S4, when the fault signal is received, the fault area detection unit positions and calculates the total load capacity of the fault area detected by the fault information
Figure GDA0003927201530000111
And will load the total capacity
Figure GDA0003927201530000112
Transmitting to an intelligent control unit to provide line capacity constraint for the intelligent control system in the step S5;
step S5, after receiving the signals from the system, the intelligent control unit sends switching instructions to the lines of each load, and in a normal mode of the system: after receiving the normal signal of the step S2, the system does not adjust the switching sequence and keeps the current switching mode; in a system failure mode: after the fault reconstruction sequence of the step S3 is received, the operation of the step S4 is carried out to switch the optimal switching sequence sent by the line according to the load priority and the line capacity;
as shown in fig. 3, after receiving a system signal, the intelligent control unit may determine a failure mode, and if the system is normal, maintain the current switching mode, not change the system switching sequence, and continue to detect the current electrical quantity; if the system shows a fault, the following operations are performed:
after the optimal switching sequence after algorithm reconstruction is obtained in the fault mode, ARC is calculated i I.e. the available power capacity of the line shown in the switching sequence, which is then combined with the total capacity of the fault load
Figure GDA0003927201530000113
And comparing to judge whether the current line can support system recovery.
If it is satisfied with
Figure GDA0003927201530000114
Then the normal recovery of the system is carried out; if not, the priority load grade is high to recover, then a switch exchange table is established, the switch capacity of the nearby lines is calculated, the pressure of load recovery is transmitted to the nearby lines, and if the pressure of load recovery is supposed to be required to be opened on the K1 line in the optimal switch sequence, 1-m (m) lines are opened<N) switching, but because the line capacity does not meet the requirement, the loads with high priority levels are sorted in a descending order, the maximum capacity is recovered, the remaining unrepaired parts establish a switching table, the line power capacity of the K2 line is calculated, a possible recovery plan and load distribution are made, and the steps are sequentially carried out.
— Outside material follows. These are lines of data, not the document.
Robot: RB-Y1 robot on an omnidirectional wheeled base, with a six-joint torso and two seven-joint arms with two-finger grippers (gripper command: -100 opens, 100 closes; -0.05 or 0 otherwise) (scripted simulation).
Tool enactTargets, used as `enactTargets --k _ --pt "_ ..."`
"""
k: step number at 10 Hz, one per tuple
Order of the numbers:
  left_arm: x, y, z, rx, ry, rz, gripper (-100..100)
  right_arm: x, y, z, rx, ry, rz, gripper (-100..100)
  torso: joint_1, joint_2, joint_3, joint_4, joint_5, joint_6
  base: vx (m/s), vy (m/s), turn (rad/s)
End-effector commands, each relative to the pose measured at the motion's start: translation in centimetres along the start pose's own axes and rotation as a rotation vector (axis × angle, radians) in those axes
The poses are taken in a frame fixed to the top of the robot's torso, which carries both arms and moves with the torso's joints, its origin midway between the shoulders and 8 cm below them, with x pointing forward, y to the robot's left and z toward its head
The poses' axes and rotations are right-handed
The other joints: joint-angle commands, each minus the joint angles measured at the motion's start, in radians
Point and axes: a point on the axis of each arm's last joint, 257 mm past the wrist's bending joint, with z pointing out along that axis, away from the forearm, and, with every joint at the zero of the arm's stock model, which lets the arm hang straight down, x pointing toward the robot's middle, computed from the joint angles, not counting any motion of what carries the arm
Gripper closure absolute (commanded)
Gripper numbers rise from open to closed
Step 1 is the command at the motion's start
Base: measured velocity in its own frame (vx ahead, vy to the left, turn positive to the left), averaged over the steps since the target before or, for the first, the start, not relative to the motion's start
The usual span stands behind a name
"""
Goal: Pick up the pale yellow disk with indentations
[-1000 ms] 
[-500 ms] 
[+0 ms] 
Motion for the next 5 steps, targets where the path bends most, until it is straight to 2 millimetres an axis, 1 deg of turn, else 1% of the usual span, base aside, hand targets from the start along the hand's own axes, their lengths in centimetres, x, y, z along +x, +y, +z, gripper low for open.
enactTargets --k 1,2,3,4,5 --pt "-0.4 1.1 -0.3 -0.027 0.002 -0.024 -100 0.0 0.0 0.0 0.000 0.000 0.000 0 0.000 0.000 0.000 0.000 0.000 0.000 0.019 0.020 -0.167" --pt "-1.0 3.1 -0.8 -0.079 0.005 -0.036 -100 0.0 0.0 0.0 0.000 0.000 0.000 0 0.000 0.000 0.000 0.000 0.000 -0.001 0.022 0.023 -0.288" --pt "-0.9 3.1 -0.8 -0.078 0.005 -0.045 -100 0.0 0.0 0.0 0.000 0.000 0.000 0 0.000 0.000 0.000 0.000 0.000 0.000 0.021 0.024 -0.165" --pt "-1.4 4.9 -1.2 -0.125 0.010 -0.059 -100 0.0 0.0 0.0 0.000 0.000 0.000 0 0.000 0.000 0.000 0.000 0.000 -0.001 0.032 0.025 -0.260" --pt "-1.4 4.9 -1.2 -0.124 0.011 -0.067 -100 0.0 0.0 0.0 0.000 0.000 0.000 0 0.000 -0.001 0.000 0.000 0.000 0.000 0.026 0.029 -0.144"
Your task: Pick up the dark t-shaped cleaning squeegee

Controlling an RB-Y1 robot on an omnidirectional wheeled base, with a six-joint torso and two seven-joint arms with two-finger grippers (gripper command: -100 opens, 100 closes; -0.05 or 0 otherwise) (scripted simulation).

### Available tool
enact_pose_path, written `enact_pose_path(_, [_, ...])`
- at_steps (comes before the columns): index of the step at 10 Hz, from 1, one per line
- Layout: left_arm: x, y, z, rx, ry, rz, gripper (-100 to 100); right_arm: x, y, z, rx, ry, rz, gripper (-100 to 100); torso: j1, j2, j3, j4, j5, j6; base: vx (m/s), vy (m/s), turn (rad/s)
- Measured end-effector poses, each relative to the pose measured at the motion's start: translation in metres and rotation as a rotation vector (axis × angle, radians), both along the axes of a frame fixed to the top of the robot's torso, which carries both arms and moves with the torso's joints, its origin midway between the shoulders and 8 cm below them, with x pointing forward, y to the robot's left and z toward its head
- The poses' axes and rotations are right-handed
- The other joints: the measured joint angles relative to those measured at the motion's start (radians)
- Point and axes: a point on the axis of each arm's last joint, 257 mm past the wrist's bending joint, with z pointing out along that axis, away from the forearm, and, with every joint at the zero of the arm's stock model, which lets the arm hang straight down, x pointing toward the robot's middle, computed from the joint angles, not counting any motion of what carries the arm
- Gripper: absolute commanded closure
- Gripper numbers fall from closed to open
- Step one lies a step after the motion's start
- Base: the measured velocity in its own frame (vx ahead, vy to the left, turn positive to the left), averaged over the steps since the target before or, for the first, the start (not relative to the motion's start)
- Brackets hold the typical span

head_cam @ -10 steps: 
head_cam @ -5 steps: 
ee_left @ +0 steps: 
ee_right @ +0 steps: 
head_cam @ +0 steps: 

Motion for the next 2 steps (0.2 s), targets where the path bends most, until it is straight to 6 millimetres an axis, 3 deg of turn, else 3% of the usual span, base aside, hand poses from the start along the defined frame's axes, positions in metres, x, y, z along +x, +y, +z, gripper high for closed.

By establishing the switch table, recovery can be performed according to the load grade, a certain fault tolerance rate can be given to the reconstructed optimal switch sequence, and the situation that the optimal switch sequence falls into the local optimal predicament is prevented. And when the capacity of each line meets the requirement, but partial low-grade loads still have no power supply recovery, performing load shedding reconstruction.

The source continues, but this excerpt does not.